§ Lord Mulleyasked Her Majesty's Government:
§ Whether they oppose any proposals to end or modify the well established system of hallmarking articles made of precious metals.
My Lords, the Government are not aware of any current proposals to end or modify the system of hallmarking. However, the Government have made it clear that they regard the compulsory marking of precious metals as essential to protect both the consumer and the trader and that this is best achieved through the British hallmarking system.
§ Lord Mulley
My Lords, I am greatly obliged to the noble Viscount for that reply. However, is he aware that my information is that German interests are applying both to the Commission and to the European Court to have our system of hallmarking declared outwith the competition and regime of the treaty? I should be glad to hear from the noble Viscount that he will resist that. As he said, our system is greatly welcomed by both the trade and consumers in this country as a guarantee of authenticity and quality which is unsurpassed in any other country. I hope that the Commission will not consider that proposal because it has better things to do, but if it persists I hope that for once it will harmonise on our system and not on one of the others.

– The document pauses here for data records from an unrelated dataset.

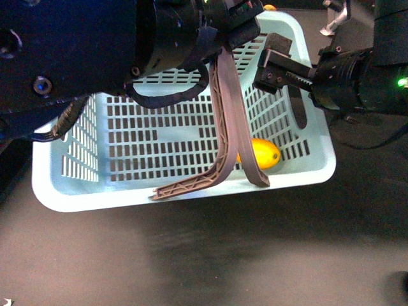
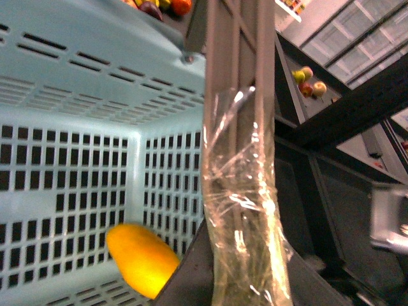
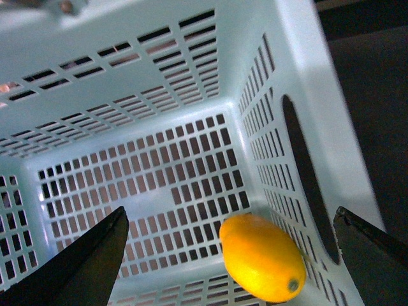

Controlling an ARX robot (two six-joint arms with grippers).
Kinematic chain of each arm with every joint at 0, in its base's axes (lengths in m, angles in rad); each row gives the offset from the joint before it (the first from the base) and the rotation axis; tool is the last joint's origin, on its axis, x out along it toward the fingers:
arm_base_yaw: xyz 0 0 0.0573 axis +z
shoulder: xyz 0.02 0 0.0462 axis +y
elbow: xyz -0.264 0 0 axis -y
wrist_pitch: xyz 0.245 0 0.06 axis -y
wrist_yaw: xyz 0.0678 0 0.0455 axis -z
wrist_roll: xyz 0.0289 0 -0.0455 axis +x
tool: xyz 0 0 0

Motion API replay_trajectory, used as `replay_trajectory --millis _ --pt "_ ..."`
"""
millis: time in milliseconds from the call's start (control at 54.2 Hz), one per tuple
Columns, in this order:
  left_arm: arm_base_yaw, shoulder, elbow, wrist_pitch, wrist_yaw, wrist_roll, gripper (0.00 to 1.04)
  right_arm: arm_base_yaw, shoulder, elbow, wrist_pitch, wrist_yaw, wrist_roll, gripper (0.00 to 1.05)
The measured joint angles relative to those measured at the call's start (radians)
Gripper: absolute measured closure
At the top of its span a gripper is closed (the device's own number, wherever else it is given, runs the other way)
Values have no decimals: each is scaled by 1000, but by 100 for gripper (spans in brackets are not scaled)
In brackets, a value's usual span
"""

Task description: Pick mango with right arm and hold basket with left

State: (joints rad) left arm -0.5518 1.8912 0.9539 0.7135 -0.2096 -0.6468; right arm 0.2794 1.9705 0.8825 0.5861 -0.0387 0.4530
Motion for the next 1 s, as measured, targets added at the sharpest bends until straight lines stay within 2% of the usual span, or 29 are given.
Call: replay_trajectory --millis 350,535,664,756,959,996 --pt "1 0 0 0 -13 -3 97 -102 -443 -272 -27 -19 -21 8" --pt "0 0 0 0 -7 -5 97 -181 -768 -454 -140 -38 -46 8" --pt "0 0 0 0 -8 -5 97 -225 -979 -575 -216 -8 -69 8" --pt "0 0 0 0 -8 -5 97 -247 -1180 -665 -343 24 -84 8" --pt "0 0 0 0 -8 -2 97 -248 -1233 -670 -354 30 -90 8" --pt "0 0 0 0 -8 -3 97 -255 -1225 -682 -315 31 -107 10"
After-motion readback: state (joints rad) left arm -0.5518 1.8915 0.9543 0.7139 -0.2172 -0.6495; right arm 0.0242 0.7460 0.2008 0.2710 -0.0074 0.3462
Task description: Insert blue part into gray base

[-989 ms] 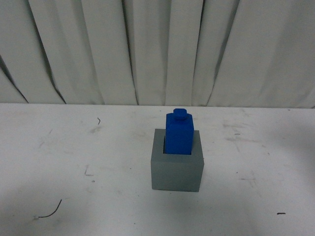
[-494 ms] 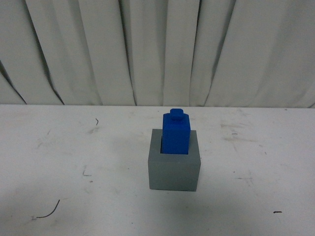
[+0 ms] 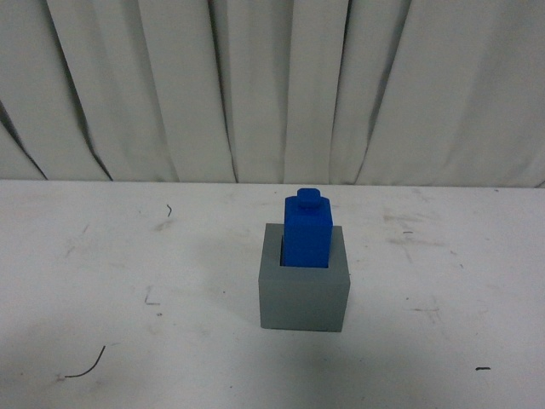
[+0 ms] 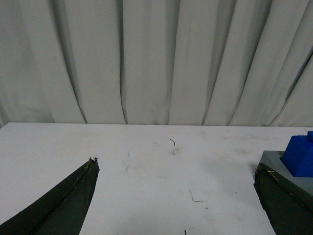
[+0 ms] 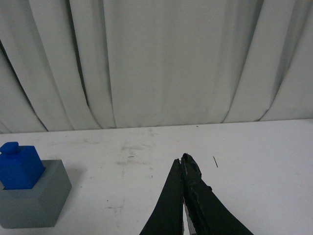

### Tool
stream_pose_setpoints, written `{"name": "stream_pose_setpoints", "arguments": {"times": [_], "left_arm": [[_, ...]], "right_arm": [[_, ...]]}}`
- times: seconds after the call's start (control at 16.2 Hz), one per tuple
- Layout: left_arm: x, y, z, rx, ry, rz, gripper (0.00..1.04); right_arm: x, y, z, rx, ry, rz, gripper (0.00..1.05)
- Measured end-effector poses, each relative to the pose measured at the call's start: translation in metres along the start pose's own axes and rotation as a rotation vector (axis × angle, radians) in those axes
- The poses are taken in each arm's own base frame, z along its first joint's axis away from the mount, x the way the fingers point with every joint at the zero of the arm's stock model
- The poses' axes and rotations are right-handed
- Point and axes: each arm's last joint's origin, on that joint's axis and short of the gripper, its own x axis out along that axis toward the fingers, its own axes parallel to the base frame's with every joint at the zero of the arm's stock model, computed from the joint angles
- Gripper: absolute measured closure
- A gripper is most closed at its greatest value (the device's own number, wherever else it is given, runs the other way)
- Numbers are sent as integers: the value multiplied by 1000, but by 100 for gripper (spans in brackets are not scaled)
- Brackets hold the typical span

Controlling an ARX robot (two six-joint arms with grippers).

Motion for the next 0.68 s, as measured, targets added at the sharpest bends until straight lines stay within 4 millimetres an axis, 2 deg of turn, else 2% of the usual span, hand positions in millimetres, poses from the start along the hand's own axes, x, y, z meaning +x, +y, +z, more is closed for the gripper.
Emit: {"name": "stream_pose_setpoints", "arguments": {"times": [0.19,0.68], "left_arm": [[0,0,0,0,0,0,7],[0,0,0,0,0,0,7]], "right_arm": [[-6,0,-8,0,-12,0,103],[-16,0,-8,0,-17,0,103]]}}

My Lords, the noble Lord, Lord Mulley, is entirely correct to point out that an application for judicial review has been made by a German jewellery manufacturer in which, inter alia, it challenges the incompatibility of the Hallmarking Act with the EC treaty. This case raises complex legal issues and we are considering our legal position. However, I have already stated that the Government are firmly of the view that the British hallmarking system is best placed to protect both the consumer and the trader. We shall support any defence of it.
§ Lord Boyd-Carpenter
My Lords, is my noble friend aware that most of your Lordships will regard the Answer as extremely satisfactory, particularly for the reasons eloquently set out by the noble Lord, Lord Mulley?
§ Baroness Gardner of Parkes
My Lords, may I ask the Minister what is the situation on the different standard; for silver on the continent and in Britain? We do not recognise the continental standards. How is this situation being dealt with?

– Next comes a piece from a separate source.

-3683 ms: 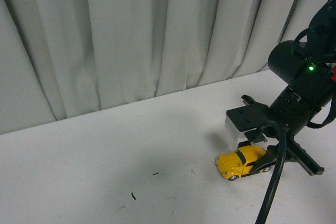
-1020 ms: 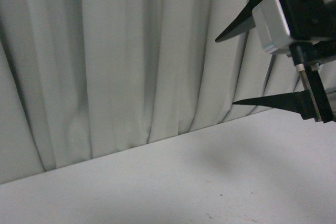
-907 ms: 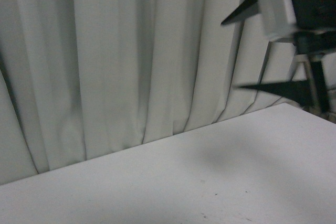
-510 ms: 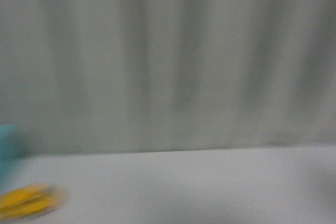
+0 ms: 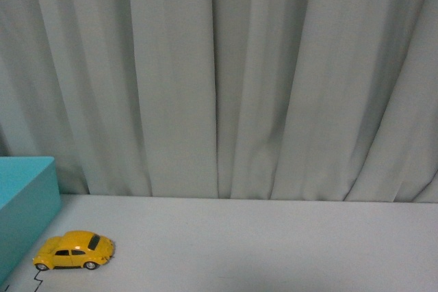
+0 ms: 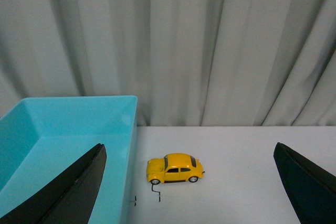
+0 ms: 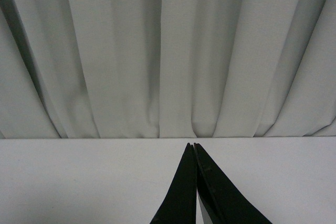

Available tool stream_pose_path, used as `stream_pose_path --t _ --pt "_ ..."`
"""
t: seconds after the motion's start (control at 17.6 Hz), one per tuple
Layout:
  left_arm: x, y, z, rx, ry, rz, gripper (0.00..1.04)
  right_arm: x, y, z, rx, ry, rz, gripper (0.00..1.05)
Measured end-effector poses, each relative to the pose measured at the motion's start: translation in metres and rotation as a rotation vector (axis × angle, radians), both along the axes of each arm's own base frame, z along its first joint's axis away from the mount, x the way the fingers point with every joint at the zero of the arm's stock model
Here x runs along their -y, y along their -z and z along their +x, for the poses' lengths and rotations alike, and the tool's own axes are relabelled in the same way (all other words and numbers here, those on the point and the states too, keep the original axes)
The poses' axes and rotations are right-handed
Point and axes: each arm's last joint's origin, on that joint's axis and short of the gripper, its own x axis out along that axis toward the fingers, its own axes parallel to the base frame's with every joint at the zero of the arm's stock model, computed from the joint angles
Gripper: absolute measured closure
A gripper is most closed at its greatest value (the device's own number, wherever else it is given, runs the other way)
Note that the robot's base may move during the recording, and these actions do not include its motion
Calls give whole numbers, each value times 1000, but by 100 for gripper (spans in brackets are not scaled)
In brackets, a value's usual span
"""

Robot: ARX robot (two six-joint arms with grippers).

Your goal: Wind up and store yellow beetle toy

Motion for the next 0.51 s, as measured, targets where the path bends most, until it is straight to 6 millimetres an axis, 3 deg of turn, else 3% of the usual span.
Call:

My Lords, we recognise our own standards. We know that other countries have different standards but we are dealing with the standards required before items can be sold in this country.
§ Lord Williams of Elvel
My Lords, I too welcome the firm position that the Government are taking. Can the noble Viscount clarify one point for me? He mentioned that a German company was considering, or was applying for, a judicial review on the hallmarking system. Is this a matter to be taken up before the European Court? Will the British Government make their own case or will the matter be taken up in a lower court in Germany?

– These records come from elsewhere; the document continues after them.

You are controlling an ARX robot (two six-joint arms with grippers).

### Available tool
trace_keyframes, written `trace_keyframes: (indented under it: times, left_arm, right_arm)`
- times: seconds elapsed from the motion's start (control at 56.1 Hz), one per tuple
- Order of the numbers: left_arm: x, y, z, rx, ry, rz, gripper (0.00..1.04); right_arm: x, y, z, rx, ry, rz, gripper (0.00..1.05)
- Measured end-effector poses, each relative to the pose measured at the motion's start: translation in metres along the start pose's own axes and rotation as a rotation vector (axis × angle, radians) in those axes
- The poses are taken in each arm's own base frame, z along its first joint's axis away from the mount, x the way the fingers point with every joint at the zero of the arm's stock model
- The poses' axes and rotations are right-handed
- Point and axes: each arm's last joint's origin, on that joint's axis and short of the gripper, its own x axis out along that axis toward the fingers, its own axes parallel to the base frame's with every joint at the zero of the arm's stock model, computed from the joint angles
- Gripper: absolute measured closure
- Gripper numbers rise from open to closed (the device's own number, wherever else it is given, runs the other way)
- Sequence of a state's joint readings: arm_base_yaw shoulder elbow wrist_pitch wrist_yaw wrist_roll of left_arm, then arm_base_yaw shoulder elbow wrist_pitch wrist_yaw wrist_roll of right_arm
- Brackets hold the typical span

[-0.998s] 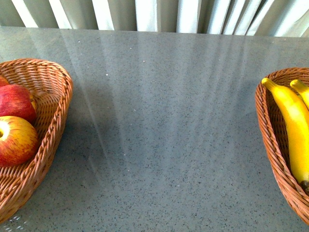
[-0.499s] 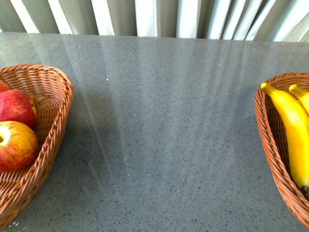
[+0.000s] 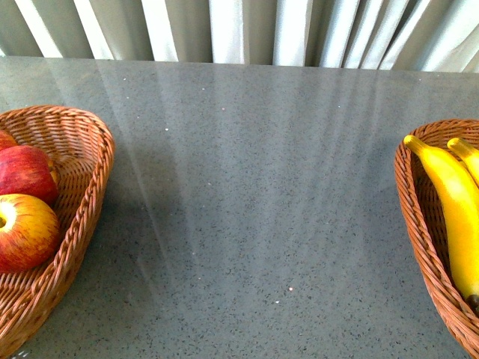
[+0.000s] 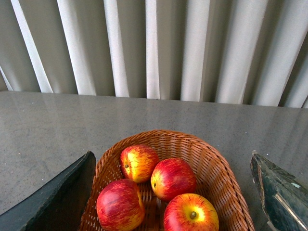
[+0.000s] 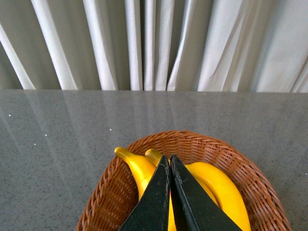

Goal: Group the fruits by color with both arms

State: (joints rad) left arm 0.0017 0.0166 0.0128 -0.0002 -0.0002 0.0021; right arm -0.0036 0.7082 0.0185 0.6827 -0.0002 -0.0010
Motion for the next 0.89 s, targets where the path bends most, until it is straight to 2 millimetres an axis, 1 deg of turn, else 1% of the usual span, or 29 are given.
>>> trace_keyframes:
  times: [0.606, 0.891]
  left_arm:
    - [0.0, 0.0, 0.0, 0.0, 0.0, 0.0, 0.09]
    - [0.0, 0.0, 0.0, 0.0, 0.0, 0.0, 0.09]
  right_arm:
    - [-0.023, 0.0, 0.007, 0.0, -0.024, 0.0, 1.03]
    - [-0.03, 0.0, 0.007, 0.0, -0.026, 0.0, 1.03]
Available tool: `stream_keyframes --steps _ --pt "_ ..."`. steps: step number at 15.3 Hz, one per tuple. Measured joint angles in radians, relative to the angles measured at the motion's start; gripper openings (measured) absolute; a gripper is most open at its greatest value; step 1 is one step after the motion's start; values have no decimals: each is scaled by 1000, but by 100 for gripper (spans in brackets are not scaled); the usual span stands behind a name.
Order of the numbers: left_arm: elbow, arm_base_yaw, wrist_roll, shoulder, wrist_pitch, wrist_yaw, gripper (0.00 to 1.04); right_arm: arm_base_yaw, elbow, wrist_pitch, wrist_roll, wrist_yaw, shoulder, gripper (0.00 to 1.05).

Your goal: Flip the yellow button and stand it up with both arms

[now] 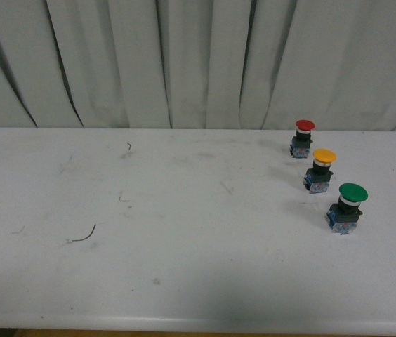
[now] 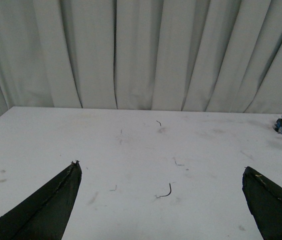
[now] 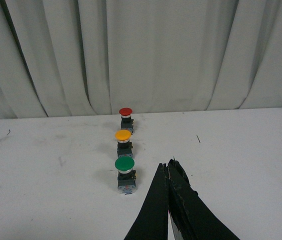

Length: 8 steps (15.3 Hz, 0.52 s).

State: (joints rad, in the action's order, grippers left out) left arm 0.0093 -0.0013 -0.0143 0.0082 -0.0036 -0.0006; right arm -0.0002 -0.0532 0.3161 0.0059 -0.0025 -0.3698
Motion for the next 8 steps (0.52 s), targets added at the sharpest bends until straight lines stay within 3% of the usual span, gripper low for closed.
stream_keyframes --steps 8 --pt "0 0 0 0 0 0 98 0 42 -90 0 0 148 2"
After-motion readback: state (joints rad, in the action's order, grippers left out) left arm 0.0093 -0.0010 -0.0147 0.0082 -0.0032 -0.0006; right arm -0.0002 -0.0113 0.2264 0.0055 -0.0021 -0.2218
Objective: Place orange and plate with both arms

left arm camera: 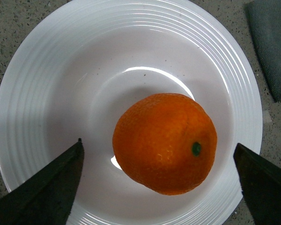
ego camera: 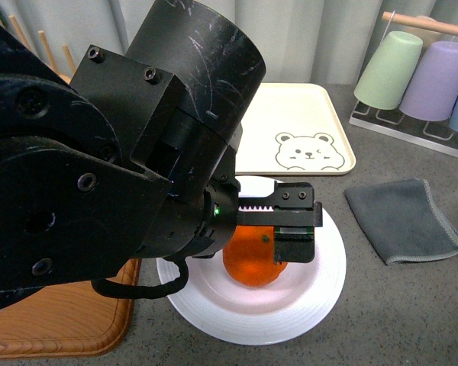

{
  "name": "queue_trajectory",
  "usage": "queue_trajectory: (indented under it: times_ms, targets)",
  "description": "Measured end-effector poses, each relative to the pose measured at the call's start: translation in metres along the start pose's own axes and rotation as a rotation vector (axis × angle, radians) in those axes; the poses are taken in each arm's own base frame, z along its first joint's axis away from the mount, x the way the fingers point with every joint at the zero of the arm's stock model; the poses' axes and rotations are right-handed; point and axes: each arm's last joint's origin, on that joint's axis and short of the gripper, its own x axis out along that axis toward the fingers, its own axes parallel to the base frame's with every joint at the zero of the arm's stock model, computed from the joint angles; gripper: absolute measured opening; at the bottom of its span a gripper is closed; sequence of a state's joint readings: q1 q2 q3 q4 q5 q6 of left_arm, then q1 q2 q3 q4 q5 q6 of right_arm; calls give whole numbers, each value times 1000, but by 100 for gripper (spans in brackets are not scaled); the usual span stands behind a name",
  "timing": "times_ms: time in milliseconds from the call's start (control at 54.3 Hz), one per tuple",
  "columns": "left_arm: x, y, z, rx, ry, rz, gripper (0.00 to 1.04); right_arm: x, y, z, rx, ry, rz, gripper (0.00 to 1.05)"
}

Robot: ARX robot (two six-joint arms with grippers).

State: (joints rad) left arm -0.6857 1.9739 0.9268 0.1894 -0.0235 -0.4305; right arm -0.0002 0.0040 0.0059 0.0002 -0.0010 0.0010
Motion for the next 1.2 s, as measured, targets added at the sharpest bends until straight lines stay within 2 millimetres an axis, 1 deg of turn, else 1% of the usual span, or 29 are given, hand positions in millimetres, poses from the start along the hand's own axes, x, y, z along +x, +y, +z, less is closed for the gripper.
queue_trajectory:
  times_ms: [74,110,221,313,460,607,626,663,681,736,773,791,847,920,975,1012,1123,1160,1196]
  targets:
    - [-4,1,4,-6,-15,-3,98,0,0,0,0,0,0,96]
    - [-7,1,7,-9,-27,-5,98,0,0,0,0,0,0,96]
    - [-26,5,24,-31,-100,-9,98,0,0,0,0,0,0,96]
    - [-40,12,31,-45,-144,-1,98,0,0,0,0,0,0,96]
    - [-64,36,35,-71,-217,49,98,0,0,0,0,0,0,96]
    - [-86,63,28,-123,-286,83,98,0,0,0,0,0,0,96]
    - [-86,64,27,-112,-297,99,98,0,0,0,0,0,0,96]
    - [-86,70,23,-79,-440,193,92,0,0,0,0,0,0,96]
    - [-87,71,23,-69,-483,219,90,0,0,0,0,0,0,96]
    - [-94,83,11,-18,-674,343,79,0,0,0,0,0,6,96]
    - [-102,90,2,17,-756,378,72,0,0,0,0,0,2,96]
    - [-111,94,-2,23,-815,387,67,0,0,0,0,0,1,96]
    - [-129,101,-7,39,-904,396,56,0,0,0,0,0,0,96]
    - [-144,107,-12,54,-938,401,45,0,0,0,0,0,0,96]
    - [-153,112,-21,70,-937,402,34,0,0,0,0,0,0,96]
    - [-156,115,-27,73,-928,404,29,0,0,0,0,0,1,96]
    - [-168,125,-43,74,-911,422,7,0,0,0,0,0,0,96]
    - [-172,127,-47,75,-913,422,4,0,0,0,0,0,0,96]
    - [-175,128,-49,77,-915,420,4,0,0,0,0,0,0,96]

My Lords, so far as I am aware, at present the application for judicial review is made in this country and nowhere else. A similar case was brought by the Germans in the Netherlands and it was unsuccessful.
§ Lord Mulley
My Lords, I appreciate the noble Viscount's stand on this. Will he endeavour to keep both the trade and the House informed of progress? If it is possible for the government view to be presented to the court, as is often so in such cases, we would not have to go through the whole matter later. As the noble Viscount knows, silver must be of our standard to be sold here; though that is not strictly correct. The German interest is that Germany has a standard of 800 parts per thousand of silver whereas we have a standard of 925 parts. The Germans want it all to be classified for sale as silver, which would give them a considerable advantage.
My Lords, it is clear that at some stage in the future agreement must be reached on a Community-wide basis for a regime for precious metals. That will obviously happen; but, as I said, we strongly support our own system.